§ What to work on
Which lines of the records contain the word "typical"? Copy each one.
· · · ·
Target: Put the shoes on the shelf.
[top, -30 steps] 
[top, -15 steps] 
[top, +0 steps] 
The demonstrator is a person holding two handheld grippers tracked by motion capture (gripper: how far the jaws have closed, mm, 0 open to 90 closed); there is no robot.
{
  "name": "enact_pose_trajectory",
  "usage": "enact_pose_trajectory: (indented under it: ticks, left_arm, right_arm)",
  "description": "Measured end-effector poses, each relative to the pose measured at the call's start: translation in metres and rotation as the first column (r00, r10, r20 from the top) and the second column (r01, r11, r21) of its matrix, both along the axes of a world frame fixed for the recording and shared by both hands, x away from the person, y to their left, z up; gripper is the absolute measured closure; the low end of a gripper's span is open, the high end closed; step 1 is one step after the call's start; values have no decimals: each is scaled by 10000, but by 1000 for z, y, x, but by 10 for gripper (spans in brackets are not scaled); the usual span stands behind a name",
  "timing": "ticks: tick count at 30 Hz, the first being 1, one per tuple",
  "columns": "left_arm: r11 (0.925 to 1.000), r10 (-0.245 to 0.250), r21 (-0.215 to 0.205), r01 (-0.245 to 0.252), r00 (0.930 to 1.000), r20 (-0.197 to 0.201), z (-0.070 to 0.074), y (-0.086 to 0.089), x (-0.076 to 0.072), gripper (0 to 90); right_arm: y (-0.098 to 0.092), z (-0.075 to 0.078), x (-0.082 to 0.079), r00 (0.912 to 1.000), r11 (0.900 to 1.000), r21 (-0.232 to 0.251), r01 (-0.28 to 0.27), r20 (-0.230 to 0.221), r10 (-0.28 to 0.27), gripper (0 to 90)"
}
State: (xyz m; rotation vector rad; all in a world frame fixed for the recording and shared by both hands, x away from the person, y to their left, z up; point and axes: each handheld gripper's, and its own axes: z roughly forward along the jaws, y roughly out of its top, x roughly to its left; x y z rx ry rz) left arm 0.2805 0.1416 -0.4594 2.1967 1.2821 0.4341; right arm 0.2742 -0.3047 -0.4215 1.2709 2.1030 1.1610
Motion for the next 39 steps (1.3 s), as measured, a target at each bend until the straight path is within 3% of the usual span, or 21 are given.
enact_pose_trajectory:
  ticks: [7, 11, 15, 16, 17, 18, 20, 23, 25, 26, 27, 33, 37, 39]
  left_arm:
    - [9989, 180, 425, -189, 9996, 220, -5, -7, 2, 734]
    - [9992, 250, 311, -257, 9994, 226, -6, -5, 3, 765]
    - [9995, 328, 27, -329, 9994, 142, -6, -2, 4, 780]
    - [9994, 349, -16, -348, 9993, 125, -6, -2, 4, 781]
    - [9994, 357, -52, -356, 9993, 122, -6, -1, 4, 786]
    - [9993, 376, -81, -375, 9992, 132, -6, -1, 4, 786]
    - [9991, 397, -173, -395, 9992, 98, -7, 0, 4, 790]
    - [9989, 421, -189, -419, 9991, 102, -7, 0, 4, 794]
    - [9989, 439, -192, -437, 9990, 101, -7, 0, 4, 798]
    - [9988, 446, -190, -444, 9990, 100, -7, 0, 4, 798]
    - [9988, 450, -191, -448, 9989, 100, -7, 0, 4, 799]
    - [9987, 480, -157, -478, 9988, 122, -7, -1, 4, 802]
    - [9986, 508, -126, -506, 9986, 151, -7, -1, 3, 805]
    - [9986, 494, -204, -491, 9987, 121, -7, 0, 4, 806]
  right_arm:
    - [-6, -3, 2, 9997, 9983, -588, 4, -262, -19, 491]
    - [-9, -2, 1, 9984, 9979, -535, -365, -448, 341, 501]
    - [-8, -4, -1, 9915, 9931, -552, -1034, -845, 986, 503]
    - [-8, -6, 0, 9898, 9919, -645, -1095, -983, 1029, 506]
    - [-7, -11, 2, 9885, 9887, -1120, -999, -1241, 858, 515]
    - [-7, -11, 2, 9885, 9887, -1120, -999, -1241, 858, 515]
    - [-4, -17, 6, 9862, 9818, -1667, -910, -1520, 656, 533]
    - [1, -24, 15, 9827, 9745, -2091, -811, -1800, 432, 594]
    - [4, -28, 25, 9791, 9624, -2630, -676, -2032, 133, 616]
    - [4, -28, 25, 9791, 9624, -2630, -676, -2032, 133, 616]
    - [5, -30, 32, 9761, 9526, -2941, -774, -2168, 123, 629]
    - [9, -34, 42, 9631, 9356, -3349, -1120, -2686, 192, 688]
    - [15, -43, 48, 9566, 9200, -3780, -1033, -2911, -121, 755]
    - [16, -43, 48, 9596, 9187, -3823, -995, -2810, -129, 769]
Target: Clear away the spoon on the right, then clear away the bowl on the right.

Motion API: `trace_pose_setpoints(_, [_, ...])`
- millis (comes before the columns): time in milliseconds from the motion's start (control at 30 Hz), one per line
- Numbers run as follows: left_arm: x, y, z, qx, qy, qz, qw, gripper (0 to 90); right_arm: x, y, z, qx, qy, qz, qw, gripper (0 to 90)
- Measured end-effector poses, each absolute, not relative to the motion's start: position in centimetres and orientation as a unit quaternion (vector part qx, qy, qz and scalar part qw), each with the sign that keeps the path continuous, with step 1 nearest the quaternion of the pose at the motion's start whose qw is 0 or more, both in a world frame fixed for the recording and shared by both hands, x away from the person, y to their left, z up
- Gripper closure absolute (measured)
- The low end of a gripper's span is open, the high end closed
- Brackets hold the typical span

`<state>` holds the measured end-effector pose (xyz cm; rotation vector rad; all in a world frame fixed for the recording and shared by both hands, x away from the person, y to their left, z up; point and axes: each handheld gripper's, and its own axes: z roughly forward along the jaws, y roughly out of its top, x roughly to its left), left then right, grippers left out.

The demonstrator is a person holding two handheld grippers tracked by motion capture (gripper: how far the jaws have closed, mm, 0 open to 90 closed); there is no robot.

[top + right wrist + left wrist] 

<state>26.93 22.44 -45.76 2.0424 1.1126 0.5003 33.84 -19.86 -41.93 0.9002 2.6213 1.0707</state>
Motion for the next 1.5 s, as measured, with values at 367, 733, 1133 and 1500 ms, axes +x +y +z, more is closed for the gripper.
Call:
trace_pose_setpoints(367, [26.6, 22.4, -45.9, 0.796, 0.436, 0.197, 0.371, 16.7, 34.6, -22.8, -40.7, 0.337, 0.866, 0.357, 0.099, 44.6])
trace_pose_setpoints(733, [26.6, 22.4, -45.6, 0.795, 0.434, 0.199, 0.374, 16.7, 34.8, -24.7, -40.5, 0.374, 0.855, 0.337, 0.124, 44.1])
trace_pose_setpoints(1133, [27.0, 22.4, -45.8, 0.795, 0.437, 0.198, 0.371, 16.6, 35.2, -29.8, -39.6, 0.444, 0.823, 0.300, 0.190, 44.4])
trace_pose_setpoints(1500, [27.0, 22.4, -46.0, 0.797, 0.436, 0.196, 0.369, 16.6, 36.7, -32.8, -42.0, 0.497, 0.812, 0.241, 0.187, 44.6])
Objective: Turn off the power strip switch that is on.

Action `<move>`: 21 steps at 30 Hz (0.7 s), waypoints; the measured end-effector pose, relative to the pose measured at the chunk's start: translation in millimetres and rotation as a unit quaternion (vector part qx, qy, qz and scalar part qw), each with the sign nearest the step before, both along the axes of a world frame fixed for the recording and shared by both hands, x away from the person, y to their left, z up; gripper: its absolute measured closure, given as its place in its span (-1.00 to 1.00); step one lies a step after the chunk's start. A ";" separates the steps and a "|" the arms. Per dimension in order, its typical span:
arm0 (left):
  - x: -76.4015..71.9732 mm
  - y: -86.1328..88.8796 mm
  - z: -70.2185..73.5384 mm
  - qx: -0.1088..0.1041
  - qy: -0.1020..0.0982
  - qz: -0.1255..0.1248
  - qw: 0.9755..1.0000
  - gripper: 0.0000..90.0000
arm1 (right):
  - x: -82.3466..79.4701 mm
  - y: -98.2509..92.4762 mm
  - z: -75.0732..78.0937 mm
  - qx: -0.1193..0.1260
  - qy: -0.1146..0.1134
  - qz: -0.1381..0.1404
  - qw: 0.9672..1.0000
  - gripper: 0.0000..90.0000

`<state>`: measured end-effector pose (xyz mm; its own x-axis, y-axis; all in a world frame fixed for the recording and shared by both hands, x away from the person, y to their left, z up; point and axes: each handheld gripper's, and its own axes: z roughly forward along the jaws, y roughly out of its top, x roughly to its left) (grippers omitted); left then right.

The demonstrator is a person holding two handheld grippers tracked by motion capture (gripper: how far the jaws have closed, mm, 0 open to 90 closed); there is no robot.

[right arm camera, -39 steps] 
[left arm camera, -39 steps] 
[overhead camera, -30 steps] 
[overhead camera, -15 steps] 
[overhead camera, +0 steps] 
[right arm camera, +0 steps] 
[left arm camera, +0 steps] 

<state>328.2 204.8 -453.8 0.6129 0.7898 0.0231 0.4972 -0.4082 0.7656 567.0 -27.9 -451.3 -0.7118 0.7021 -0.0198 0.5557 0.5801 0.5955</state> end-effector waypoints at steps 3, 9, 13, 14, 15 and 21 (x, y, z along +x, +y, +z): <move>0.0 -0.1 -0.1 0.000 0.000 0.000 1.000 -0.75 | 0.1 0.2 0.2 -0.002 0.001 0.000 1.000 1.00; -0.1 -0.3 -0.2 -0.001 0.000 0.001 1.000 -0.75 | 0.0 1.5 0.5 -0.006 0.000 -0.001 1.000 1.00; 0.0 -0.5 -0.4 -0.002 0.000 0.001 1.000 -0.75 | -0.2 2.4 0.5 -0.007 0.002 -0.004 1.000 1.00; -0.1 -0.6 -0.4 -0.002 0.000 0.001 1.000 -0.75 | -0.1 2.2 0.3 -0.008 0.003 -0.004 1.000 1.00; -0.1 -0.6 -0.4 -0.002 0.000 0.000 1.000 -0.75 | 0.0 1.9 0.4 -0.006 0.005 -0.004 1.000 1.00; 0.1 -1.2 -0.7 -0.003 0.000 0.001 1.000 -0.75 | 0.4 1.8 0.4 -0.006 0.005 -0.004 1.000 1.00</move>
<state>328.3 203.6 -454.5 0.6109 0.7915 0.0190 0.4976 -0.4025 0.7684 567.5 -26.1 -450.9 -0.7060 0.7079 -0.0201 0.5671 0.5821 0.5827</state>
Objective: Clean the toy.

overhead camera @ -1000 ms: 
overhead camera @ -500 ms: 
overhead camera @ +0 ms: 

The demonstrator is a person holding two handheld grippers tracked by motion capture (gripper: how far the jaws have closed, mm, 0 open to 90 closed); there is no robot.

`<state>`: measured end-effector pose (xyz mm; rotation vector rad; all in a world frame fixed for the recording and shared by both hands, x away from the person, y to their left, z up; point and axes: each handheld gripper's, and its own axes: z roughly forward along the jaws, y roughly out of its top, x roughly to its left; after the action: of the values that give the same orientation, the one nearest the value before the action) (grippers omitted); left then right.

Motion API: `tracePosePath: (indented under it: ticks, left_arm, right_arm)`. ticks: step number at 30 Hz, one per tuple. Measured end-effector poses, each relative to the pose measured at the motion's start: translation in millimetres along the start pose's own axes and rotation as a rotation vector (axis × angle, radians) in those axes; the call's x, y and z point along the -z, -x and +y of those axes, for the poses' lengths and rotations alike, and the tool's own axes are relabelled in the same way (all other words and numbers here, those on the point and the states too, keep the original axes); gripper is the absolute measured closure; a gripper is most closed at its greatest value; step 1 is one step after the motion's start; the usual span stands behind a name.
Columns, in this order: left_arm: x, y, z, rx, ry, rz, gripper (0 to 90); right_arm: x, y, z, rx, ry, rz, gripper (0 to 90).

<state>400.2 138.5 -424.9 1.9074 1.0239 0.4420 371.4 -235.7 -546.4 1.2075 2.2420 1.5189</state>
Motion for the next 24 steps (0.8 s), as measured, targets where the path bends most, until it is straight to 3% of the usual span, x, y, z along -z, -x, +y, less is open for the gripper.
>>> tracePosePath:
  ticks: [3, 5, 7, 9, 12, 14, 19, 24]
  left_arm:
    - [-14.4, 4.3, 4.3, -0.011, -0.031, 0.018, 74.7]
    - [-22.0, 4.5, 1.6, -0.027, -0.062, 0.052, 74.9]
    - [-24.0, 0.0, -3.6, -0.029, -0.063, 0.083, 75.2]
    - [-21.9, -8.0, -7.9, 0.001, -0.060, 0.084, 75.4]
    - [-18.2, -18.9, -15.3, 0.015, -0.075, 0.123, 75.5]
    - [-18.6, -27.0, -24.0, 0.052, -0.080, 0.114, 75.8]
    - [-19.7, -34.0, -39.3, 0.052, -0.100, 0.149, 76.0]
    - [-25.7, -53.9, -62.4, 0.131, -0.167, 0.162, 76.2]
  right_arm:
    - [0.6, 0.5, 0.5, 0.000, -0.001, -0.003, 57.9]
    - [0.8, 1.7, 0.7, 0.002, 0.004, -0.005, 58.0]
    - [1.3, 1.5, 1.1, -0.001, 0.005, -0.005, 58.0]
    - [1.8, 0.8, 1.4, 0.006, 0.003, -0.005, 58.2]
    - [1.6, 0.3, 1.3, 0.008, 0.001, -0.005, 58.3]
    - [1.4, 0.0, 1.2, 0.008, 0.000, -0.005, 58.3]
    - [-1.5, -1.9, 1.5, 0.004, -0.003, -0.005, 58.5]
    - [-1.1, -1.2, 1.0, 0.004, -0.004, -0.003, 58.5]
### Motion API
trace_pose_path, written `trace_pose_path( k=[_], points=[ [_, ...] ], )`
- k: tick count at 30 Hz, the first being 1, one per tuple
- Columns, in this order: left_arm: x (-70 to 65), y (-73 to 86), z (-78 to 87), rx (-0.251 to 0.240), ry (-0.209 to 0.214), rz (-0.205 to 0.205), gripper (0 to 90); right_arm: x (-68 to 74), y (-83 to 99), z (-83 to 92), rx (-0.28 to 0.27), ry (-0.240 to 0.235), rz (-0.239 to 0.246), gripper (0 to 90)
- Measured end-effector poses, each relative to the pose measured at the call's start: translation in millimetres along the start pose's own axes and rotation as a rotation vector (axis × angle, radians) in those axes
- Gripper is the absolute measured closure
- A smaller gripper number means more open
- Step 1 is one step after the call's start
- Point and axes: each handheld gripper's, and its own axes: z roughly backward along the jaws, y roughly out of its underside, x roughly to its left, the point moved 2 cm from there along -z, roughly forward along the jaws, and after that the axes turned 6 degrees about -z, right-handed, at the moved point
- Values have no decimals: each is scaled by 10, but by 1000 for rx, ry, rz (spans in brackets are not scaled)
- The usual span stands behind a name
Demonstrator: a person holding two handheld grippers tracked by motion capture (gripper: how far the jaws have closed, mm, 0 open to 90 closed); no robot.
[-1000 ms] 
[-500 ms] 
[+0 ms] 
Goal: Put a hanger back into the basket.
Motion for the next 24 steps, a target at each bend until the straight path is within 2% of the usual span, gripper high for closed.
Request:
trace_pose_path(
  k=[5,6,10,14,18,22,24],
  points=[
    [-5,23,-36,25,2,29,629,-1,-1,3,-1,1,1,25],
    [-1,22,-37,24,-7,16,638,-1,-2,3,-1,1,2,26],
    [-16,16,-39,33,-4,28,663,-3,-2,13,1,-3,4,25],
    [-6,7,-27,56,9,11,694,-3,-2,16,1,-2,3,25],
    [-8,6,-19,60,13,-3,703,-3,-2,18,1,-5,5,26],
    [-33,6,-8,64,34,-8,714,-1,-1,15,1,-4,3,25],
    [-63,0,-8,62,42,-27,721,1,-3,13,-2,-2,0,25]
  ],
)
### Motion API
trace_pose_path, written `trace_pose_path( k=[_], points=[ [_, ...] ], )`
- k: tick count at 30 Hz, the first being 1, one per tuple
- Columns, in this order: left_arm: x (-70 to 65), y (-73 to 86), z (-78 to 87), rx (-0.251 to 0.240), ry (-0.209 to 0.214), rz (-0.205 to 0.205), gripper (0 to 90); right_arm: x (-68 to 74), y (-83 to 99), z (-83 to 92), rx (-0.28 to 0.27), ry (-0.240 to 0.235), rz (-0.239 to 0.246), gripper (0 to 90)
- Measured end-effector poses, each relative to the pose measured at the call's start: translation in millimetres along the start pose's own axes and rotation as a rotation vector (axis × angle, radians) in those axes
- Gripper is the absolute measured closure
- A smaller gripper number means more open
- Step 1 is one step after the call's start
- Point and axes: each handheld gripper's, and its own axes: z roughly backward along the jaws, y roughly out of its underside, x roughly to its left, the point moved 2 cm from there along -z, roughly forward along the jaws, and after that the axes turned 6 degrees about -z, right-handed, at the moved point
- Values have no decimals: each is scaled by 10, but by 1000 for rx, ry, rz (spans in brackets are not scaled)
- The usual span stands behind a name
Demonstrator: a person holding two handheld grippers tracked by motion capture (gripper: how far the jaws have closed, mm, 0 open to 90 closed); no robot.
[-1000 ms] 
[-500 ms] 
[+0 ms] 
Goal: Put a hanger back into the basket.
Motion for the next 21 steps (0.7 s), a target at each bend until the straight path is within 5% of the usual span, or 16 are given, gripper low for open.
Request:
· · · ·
§ Result for this task
- Brackets hold the typical span
Action `<move>`: 21 steps at 30 Hz (0.7 s), waypoints; the measured end-effector pose, relative to the pose measured at the chunk's start: translation in millimetres and rotation as a unit quaternion (vector part qx, qy, qz and scalar part qw), each with the sign nearest the step before, both along the axes of a world frame fixed for the recording and shared by both hands, x away from the person, y to their left, z up; gripper: its absolute measured closure, given as its place in its span (-1.00 to 1.00); step one lies a step after the chunk's start. A ";" separates the steps and a "|" the arms. Per dimension in order, its typical span:

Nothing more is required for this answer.